As a counterpoint to the harmony of Landlines are the works Scully describes as “not easy to love”. When he studied at Newcastle University in the late 1960s, he was interested in utilitarian and proletarian materials including the spray gun that’s associated with street art, protest and political activism. The legacy is still there in the monochrome pattern that features in many of his new works and give them an echo of current political turbulence.

He has refined a process begun in the ‘60s in which he creates insets, panels in a picture that can be removed and interchanged with panels in other pictures to create a sense of discord. “These are made with a machine which opens up another possibility of pulling things around and pulling things out of context, painting things in one place and moving them to another place which brings up associations of migration, context and so forth – very contemporary political issues that we all know about in Europe.”

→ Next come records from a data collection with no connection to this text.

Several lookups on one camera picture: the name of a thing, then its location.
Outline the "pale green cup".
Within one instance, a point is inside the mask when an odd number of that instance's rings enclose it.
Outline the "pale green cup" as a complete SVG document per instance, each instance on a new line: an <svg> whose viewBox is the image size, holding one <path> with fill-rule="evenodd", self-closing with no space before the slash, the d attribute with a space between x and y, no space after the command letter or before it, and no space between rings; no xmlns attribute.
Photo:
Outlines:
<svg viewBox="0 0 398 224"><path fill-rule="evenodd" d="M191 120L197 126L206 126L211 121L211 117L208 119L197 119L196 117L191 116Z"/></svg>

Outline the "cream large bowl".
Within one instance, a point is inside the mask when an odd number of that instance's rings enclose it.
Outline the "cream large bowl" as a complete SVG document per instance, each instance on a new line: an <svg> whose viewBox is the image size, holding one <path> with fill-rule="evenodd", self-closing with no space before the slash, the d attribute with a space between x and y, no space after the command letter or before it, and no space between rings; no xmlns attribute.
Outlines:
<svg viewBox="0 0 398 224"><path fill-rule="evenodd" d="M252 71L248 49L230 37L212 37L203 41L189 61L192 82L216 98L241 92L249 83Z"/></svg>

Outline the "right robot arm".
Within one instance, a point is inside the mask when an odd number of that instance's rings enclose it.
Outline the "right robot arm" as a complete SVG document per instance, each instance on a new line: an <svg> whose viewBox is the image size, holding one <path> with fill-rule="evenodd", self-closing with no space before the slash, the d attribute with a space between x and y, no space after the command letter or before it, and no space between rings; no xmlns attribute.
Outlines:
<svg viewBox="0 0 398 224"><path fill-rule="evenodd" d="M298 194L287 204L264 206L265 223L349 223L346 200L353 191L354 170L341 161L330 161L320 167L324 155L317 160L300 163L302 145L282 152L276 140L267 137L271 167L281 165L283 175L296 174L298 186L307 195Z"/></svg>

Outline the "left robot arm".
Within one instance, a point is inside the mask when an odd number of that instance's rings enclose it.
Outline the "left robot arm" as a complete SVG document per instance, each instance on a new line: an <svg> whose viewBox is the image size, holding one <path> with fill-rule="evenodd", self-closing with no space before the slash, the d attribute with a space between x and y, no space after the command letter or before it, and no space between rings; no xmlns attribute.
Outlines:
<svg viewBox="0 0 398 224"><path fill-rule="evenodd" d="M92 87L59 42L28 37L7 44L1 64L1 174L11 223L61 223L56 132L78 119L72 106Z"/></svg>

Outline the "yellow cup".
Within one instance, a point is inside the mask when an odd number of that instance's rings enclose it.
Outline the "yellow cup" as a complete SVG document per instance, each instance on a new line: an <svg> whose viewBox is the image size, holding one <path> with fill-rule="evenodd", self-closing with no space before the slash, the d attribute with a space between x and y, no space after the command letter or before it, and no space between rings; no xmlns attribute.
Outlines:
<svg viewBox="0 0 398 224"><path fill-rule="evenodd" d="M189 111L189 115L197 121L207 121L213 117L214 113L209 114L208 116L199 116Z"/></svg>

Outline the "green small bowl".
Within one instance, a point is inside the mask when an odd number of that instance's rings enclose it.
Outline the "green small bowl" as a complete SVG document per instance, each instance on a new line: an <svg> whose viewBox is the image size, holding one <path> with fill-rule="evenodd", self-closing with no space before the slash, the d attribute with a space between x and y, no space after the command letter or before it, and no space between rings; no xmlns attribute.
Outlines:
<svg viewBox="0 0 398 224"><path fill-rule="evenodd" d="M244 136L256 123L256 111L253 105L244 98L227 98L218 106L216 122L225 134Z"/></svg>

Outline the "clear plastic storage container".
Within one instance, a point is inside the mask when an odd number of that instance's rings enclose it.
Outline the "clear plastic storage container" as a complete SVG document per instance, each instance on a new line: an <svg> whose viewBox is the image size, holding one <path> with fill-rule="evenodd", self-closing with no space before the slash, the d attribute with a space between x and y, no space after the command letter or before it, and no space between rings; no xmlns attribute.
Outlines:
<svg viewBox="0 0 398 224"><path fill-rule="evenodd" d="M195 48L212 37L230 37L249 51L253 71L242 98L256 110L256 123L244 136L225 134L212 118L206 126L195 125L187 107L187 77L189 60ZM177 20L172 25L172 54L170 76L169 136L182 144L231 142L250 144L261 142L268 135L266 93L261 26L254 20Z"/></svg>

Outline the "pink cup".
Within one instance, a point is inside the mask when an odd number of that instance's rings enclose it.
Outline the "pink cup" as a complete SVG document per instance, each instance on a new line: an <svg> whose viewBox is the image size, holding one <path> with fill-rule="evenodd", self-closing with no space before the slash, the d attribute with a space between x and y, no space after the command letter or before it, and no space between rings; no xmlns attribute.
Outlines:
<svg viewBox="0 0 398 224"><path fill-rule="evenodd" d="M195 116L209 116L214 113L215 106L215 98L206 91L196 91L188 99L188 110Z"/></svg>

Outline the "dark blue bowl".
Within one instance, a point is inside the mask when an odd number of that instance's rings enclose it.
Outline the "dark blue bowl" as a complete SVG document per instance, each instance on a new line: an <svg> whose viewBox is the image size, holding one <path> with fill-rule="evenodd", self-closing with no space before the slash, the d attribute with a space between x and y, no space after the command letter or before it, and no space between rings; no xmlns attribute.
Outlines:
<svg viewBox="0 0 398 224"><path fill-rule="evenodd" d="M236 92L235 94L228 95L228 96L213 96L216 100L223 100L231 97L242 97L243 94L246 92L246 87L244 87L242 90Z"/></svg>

Sean Scully knows something of migration. He grew up in London to Irish parents and was versed in Irish music and culture. He played in a rock ’n’ roll band and ran a blues club and appreciated the music’s ability to transcend divisions of language, race, class and politics. He was awarded the Frank Knox Fellowship to Harvard University in 1972 after graduating from Newcastle University. He then settled in New York and travelled from there to Mexico several times where he found inspiration for his Wall of Light series. He has lived  and worked in Spain and Germany and in 2013 was elected a Royal Academician.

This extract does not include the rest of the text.